Stored items:
###

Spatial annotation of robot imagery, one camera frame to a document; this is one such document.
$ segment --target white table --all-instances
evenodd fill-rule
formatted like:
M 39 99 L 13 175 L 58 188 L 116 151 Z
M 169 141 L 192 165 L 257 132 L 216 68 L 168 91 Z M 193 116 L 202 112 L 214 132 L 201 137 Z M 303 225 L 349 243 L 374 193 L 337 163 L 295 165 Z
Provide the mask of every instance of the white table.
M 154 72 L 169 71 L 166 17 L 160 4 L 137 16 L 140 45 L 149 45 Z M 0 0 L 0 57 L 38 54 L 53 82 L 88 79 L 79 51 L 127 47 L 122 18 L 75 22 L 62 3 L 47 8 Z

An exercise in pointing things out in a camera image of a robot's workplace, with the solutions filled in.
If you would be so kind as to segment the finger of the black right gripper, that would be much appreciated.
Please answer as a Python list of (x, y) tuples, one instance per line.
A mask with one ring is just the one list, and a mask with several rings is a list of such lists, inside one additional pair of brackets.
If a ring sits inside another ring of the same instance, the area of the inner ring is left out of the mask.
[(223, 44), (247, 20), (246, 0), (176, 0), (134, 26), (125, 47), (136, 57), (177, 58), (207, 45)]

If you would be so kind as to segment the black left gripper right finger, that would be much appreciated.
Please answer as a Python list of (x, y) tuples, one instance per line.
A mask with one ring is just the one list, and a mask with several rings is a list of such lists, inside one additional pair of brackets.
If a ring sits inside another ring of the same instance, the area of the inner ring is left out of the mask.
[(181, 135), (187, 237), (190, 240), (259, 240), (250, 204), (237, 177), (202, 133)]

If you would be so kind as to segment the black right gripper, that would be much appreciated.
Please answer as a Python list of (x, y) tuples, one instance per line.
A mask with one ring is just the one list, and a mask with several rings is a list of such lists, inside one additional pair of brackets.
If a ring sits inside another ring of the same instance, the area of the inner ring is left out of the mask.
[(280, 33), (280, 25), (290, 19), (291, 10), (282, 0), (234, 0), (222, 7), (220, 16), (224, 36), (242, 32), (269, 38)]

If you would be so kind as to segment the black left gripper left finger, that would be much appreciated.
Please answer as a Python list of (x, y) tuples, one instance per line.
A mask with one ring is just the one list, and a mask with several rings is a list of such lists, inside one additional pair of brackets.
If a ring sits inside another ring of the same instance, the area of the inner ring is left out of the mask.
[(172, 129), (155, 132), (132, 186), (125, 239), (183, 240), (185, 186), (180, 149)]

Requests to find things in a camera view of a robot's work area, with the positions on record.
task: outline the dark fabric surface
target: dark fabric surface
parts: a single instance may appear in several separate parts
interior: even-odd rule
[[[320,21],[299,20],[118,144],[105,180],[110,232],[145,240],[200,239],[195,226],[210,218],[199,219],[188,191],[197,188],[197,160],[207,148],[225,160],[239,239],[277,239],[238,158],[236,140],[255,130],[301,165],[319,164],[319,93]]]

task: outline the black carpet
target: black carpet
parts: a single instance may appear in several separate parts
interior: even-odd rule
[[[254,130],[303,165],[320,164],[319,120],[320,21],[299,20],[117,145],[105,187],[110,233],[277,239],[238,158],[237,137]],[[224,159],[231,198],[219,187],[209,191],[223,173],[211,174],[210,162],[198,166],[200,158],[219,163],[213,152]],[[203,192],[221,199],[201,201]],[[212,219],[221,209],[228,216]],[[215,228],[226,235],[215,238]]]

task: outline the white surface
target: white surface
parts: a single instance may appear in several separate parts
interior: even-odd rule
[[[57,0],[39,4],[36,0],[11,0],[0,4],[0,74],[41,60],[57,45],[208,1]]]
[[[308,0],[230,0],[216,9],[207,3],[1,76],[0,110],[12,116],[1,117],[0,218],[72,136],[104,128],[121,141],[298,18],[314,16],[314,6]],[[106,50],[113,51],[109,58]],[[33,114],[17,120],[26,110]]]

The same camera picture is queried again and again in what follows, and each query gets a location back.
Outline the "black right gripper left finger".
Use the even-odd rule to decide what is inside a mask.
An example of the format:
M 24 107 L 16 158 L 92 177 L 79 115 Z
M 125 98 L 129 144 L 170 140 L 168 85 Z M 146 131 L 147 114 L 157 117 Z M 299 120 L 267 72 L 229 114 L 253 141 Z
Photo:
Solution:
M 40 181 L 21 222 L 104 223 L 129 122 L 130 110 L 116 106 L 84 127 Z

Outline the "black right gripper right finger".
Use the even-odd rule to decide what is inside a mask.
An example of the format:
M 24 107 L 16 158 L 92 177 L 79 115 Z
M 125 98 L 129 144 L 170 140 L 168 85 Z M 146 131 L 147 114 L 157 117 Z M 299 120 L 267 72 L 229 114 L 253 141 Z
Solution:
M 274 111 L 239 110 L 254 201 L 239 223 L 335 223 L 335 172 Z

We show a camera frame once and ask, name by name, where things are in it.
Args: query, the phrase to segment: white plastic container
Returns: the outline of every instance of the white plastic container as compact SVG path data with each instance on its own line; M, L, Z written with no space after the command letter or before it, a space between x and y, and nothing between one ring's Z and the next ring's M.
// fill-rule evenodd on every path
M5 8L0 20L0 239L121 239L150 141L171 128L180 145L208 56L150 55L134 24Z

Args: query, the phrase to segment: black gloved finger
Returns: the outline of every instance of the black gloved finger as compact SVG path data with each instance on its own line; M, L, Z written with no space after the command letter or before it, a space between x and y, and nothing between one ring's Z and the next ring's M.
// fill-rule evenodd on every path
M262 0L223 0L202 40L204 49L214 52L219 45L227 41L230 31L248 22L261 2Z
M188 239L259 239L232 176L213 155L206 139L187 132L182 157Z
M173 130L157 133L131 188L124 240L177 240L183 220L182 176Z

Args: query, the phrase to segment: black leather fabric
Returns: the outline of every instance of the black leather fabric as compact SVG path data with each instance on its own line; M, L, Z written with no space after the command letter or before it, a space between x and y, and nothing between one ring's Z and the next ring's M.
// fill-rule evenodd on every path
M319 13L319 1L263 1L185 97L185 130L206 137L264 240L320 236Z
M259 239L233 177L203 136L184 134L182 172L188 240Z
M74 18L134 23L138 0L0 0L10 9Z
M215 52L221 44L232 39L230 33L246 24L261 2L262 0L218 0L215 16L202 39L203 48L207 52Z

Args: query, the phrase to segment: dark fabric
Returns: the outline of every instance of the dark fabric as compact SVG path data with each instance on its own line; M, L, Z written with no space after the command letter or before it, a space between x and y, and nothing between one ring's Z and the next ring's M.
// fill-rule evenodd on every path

###

**WHAT YOU ARE ASKED TO DO:**
Wherever a line of the data holds "each", copy that line.

**REPLY:**
The same camera picture is queried again and again in what follows, and each query gets a location back.
Returns: the outline of every instance of the white plastic container as compact SVG path data with each instance on its own line; M, L, Z written with no space after the command letter or before it, a space between x and y, and nothing between one ring's Z and the next ring's M.
Returns: the outline of every instance of the black gloved finger as compact SVG path data with each instance on its own line; M, L, Z written with no space after the command letter or before it, a space between x and y, and nothing between one ring's Z and the next ring's M.
Returns: the outline of every instance of the black leather fabric as compact SVG path data with each instance on its own line; M, L, Z written with no space after the command letter or before it, a space between x and y, and nothing between one ring's Z and the next ring's M.
Returns: the outline of every instance of the dark fabric as compact SVG path data with each instance on its own line; M, L, Z written with no space after the command letter or before it, a space between x and y, and nothing between one ring's Z and the next ring's M.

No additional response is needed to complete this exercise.